27Jan 27 January 2022. Thursday of Week 3 in Ordinary Time

27 January 2022. Thursday of Week 3 in Ordinary Time

St. Angela Merici  (Opt. Memorial)

1st Reading: 2 Samuel 7:18-19, 24-29

David gives thanks for God’s everlasting faithfulness

King David went in and sat before the Lord, and said, “Who am I, O Lord God, and what is my house, that you have brought me thus far? And yet this was a small thing in your eyes, O Lord God; you have spoken also of your servant’s house for a great while to come. May this be instruction for the people, O Lord God! And you established your people Israel for yourself to be your people forever; and you, O Lord, became their God. And now, O Lord God, as for the word that you have spoken concerning your servant and concerning his house, confirm it forever; do as you have promised. Thus your name will be magnified forever in the saying, ‘The Lord of hosts is God over Israel’; and the house of your servant David will be established before you. For you, O Lord of hosts, the God of Israel, have made this revelation to your servant, saying, ‘I will build you a house’; therefore your servant has found courage to pray this prayer to you. And now, O Lord God, you are God, and your words are true, and you have promised this good thing to your servant; now therefore may it please you to bless the house of your servant, so that it may continue forever before you; for you, O Lord God, have spoken, and with your blessing shall the house of your servant be blessed forever.”

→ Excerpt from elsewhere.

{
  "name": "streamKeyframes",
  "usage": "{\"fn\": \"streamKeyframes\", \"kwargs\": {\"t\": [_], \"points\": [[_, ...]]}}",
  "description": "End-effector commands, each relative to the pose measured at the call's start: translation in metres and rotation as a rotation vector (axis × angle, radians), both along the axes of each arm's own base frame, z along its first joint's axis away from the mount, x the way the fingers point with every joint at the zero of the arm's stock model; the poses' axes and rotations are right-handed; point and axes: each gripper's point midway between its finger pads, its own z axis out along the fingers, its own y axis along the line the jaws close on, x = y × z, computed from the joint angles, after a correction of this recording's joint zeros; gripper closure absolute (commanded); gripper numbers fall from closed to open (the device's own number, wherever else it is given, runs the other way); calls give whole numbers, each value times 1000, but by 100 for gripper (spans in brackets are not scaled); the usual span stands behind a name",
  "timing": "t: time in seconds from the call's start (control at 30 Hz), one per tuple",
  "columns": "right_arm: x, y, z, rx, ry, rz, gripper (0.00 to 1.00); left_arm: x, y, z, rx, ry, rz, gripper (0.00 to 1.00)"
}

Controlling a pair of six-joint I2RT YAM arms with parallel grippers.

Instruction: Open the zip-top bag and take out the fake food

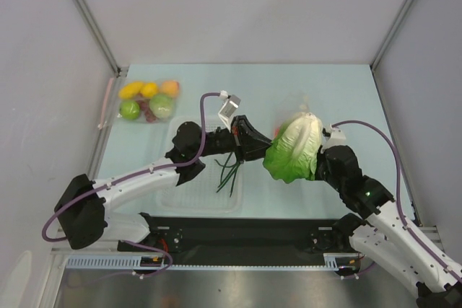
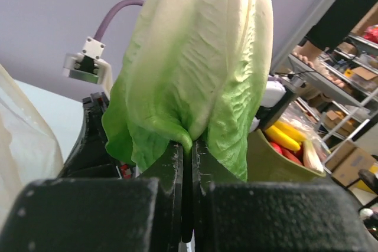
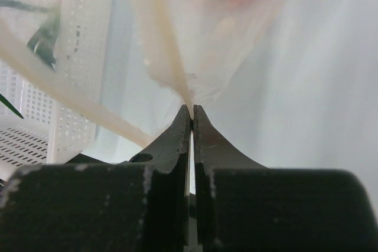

Responsorial: Psalm 131:1-5, 11-14

Response: God will give him the throne of David, his father

O Lord, remember David
and all the hardships he endured,
the oath he swore to the Lord,
his vow to the Strong One of Jacob.

‘I will not enter the house where I live
nor go to the bed where I rest.
I will give no sleep to my eyes
to my eyelids will give no slumber
till I find a place for the Lord,
a dwelling for the Strong One of Jacob.’

The Lord swore an oath to David;
he will not go back on his word:
‘A son, the fruit of your body,
will I set upon your throne.

‘If they keep my covenant in truth
and my laws that I have taught them,
their sons also shall rule on your throne
from age to age.’

For the Lord has chosen Zion;
he has desired it for his dwelling:
‘This is my resting-place for ever,
here have I chosen to live.’

Gospel: Mark 4:21-25

To those who have more will be given; from the have-nots, the little they have will be taken away

Jesus said to them, “Is a lamp brought in to be put under the bushel basket, or under the bed, and not on the lampstand? For there is nothing hidden, except to be disclosed; nor is anything secret, except to come to light. Let anyone with ears to hear listen!”

And he said to them, “Pay attention to what you hear; the measure you give will be the measure you get, and still more will be given you. For to those who have, more will be given; and from those who have nothing, even what they have will be taken away.”


Still more to be given

As we hear David thanking God for giving the royal honour to him and his family, little did he realize how the divine promises to him would be fulfilled on a higher plane when Jesus took his place as king, at the Father’s right hand. In a way beyond David’s understanding, these prophetic words were fulfilled: “the measure you give will be the measure you get.”

The Gospel calls for generosity (“in full measure”) if we are to taste the promised fullness of grace, “still more will be given you.” By staying close to Jesus, our lamp will not stay hidden but will be set on a lampstand. Extending that metaphor a little, the light of our lamp can help others find their way to God.

We must not hide the light of our faith but let it shine out. We need to show our relationship with Christ by the way we live our lives. On the other hand, we are not to parade our piety in order to win credit from others. What is needed is a quiet faithfulness, to give glory to God.

The question is worth asking, “For whose benefit do I do what I do? Is it for myself or the ones I serve?” Ultimately, do I try to do what God wants of me? The opening petitions of the Lord’s Prayer points us in the right direction, “Hallowed by your name, your kingdom come.”